= WHAT IS REQUIRED =
All lines in the data below carrying the string "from" are to be located and copied.

(Stored records)
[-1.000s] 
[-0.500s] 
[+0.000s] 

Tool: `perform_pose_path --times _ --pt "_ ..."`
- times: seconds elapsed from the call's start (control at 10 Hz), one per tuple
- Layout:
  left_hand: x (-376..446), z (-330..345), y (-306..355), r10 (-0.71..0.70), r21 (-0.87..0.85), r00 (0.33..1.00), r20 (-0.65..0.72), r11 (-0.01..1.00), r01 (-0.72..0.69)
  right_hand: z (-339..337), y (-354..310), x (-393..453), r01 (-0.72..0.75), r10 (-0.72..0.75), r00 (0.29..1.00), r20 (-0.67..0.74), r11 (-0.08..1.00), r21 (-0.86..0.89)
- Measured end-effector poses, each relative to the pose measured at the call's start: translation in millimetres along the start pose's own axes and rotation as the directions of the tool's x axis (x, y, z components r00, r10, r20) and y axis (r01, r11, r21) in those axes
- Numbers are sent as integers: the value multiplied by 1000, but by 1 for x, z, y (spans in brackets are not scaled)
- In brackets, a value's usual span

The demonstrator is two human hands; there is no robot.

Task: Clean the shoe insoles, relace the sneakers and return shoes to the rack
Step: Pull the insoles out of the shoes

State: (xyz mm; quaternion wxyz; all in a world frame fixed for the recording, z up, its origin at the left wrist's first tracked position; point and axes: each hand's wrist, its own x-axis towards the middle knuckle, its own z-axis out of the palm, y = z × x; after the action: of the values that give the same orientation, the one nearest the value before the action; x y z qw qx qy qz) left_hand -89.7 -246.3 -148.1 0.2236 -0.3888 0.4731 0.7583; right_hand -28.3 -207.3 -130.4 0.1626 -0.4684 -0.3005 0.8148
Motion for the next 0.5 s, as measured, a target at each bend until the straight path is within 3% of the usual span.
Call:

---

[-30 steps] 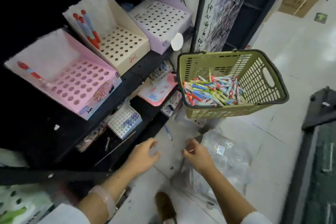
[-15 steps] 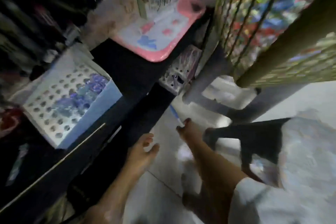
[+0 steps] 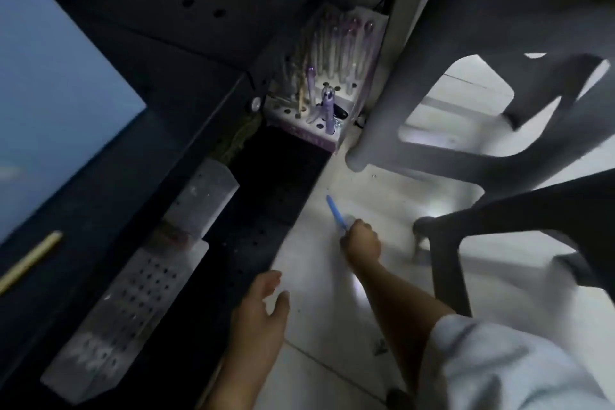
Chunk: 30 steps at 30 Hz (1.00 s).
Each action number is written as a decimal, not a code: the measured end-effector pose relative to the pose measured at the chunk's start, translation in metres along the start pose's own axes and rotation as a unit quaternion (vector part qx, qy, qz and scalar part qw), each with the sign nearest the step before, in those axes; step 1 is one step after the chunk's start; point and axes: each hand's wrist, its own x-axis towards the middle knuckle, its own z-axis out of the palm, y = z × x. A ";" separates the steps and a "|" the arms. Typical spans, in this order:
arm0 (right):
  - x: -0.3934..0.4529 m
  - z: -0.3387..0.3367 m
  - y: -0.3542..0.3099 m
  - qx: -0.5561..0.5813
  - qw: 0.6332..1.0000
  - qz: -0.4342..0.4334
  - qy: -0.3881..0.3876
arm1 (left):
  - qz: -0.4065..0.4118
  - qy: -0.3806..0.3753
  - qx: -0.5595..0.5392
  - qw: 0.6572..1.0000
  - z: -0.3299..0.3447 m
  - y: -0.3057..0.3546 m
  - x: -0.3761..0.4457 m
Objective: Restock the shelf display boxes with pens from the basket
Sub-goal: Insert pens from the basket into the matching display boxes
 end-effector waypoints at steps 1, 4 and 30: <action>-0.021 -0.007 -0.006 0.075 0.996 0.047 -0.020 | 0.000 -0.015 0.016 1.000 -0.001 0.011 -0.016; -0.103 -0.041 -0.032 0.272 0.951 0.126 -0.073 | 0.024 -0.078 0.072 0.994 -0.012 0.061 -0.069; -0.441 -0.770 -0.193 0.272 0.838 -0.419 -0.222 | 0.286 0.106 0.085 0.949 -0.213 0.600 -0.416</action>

= FINISHED EXERCISE =
- times: seconds elapsed from the call's start (control at 10 Hz), one per tuple
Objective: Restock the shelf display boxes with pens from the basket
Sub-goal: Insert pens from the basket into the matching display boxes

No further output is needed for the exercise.